Un psychologue accusé de viols par trois de ses patientes alors qu'il avait interdiction d'exercer après plusieurs condamnations pour des faits similaires, a été condamné vendredi à 15 ans de réclusion criminelle par la cour d'assises d'appel des Yvelines.

Maurice Moulay, adepte de "psychothérapie corporelle", a été reconnu coupable de "viol commis par une personne abusant de l'autorité que lui confère sa fonction, en récidive", sur trois femmes âgées aujourd'hui de 30, 33 et 53 ans. La cour et le jury ont suivi le ministère public qui avait requis "au moins 15 ans de réclusion" contre le psychologue clinicien de 71 ans, une peine inférieure aux 17 ans prononcés en première instance en 2017. La cour a assorti sa peine d'un suivi socio-judiciaire pendant cinq ans et d'une injonction de soins.
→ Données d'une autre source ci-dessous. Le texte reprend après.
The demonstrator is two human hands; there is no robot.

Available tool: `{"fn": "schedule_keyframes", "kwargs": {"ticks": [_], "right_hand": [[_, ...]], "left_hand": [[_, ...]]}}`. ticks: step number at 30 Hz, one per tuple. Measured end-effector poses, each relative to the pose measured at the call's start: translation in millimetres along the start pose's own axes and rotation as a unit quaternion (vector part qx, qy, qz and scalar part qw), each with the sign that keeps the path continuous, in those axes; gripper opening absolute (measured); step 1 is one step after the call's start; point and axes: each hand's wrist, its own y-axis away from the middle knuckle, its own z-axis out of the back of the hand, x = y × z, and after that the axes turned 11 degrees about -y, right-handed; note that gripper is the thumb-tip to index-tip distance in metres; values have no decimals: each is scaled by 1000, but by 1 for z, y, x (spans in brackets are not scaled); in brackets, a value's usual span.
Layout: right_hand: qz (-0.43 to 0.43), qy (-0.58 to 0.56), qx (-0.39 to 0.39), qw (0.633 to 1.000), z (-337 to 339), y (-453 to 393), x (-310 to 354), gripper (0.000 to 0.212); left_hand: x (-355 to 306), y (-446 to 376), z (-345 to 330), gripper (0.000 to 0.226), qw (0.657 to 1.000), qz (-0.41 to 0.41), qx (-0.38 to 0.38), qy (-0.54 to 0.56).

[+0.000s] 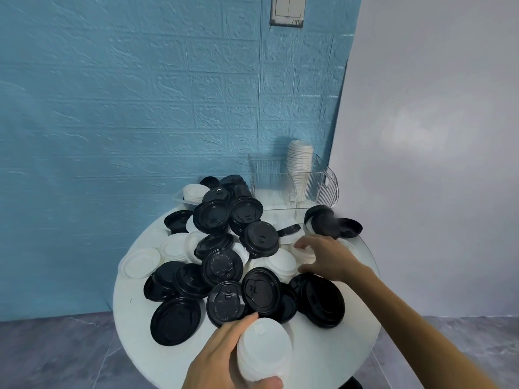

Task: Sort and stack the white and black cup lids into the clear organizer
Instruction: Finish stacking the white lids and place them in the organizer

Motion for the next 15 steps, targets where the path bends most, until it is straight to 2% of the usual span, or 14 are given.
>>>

L'accusé reconnaît des "gestes inappropriés". Condamné en 2009 pour agression sexuelle à cinq ans de prison dont un an ferme, Maurice Moulay avait, depuis cette date, interdiction d'exercer. Il avait également été condamné en 1996 pour viol à 12 ans de réclusion criminelle et en 2014 à trois ans de prison, dont deux avec sursis, pour agression sexuelle. À chaque fois, les victimes étaient des patientes venant le consulter à son cabinet de Bourg-la-Reine, dans les Hauts-de-Seine. L'accusé a reconnu que les gestes pratiqués sur les victimes étaient "inappropriés". "Mais je ne le savais pas à l'époque", a-t-il argué. "Je regrette, je suis sincèrement désolé", a-t-il lancé aux parties civiles.

Une relation incestueuse avec sa mère alcoolique. Deux de ses victimes ont décrit le processus d'"emprise" dans lequel elles étaient entrées, au fur et à mesure de leur thérapie. L'une d'elles a notamment relaté les séance de "relaxation", les demandes de Maurice Moulay lui intimant de se déshabiller, les caresses sur les parties intimes, les positions et photos gênantes. Toujours sous couvert de thérapie. Au cours de ce procès, l'ex-thérapeute a évoqué, sans vouloir s'étendre, des relations incestueuses avec sa mère alcoolique, subies durant son enfance. Cette nouvelle accusation de viols, a-t-il dit, l'a renvoyé à "une culpabilité très ancienne: celle de toucher le corps de (sa) mère" en ayant "l'habitude de ne pas érotiser" ces gestes. "J'ai une problématique d'ordre psycho-sexuel", a-t-il fini par reconnaître, comme l'avait relevé un des experts psychiatres qui l'ont examiné.

Une nouvelle instruction après une nouvelle plainte. Le septuagénaire n'en a cependant pas fini avec la justice: il est mis en examen dans une nouvelle instruction ouverte en août après la plainte pour agression sexuelle déposée par une de ses anciennes patientes.